Most people who know me also know that I don’t make New Year’s resolutions. If I’m planning to make changes in my life, I’ll make them immediately. I don’t need a specific start date – “today” is always that date.
We got what was considered a “snow day” at work earlier this week. (In reality a water main broke outside the building and they sent everyone home). One of my co-workers who has been around for at least 10 years told me that this is the first time he could remember that they had to close for anything like that…let alone actual snow.
Sometimes I don’t think I do enough, other times I think I do too much. So I guess that makes it pretty much even then…?
My cell phone battery seems to have less and less charge on it these days. I thought the newer batteries weren’t supposed to do that.

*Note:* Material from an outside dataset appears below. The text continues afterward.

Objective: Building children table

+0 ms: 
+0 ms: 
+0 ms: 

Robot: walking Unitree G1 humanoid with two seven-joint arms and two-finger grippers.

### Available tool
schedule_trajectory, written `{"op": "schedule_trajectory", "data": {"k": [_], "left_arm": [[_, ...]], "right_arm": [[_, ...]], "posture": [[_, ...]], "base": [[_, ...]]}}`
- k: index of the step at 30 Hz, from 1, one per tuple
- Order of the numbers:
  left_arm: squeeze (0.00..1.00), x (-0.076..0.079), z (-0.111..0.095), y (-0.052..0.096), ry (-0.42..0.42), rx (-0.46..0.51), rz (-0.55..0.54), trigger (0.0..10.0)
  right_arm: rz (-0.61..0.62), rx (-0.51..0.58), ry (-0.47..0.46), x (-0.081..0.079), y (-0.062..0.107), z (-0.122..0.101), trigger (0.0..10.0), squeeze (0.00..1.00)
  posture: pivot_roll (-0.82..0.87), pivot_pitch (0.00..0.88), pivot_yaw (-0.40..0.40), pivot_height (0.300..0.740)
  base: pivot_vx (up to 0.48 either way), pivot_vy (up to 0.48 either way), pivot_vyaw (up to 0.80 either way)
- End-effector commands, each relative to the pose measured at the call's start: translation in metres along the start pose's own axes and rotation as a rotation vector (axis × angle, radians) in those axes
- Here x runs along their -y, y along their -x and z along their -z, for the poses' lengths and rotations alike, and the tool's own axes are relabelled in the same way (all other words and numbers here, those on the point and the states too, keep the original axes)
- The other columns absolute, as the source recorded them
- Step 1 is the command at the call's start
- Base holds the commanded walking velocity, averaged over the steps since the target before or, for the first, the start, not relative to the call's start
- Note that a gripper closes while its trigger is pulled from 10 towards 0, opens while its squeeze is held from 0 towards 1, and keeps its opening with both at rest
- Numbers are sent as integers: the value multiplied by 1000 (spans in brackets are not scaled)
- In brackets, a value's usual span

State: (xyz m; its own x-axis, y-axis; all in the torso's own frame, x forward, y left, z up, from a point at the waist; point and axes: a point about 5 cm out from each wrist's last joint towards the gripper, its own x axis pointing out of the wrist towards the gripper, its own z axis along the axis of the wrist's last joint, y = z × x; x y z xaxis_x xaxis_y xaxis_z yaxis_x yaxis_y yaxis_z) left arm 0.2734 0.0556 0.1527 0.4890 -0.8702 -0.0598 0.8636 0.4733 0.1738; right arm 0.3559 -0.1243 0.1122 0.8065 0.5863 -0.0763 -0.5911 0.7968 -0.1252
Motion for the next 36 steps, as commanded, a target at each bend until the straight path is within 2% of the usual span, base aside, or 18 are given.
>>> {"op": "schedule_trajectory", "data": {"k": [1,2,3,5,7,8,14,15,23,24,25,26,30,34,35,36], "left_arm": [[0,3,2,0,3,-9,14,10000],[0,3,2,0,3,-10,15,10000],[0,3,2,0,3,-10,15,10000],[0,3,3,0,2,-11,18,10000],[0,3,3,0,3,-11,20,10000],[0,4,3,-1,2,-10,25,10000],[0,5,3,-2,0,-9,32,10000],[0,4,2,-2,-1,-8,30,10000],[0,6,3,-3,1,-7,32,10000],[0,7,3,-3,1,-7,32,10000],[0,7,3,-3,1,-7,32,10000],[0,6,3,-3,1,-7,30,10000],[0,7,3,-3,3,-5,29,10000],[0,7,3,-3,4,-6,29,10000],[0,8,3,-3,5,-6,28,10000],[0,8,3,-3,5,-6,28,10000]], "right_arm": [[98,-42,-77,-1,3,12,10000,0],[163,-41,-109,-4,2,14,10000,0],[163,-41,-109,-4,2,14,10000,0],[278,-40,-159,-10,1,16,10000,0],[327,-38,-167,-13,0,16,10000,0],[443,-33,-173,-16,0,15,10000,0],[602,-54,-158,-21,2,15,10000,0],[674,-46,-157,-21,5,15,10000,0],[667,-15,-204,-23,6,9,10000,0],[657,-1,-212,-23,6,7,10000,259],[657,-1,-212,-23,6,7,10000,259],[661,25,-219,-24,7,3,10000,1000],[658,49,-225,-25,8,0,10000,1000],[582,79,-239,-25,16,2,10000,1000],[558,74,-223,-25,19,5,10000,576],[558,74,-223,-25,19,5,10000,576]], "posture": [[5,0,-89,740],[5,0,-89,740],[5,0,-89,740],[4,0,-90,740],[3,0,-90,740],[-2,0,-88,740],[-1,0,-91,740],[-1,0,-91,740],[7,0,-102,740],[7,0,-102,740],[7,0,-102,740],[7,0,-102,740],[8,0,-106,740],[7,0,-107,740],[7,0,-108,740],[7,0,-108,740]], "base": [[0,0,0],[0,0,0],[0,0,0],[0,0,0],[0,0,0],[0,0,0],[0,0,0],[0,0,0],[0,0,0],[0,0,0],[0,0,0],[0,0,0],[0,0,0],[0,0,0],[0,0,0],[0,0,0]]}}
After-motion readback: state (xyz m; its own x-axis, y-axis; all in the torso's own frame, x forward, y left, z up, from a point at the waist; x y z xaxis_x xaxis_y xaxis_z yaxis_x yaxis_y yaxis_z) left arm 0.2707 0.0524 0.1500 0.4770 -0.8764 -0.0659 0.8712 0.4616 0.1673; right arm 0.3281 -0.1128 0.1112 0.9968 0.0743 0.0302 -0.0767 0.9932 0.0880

While having beers with friends and family members the other night the talk got around to parenting and how no one is every truly prepared for the job. My boyfriend stopped the conversation and said, while pointing at me, “If you want to see an amazing mother look no further.” Of all the compliments he’s given me, that one will remain one of the most special.
It never ceases to amaze me how people can hold onto bitterness/grudges. In my opinion there’s no better waste of time or emotion, and in the end, the only people it really hurts are those bearing the grudge. I know from personal experience how liberating it can be to just let it go and move on with life.
I have been trying to write a blog about “My Ditch” – the lowest point in my life. And I honestly couldn’t think of a time in my life when I felt nothing but despair or hopelessness. So I scrapped it. I guess that means I am pretty lucky. There’s something to be said for a positive outlook on life.
I’ve thoroughly enjoyed the past year of blogging. I explored topics and things that I’d never thought about before. I’ve been inspired by others’ writings and I’ve met some pretty interesting and amazing people, sometimes only “cybernetically”. Here’s hoping 2011 holds much of the same.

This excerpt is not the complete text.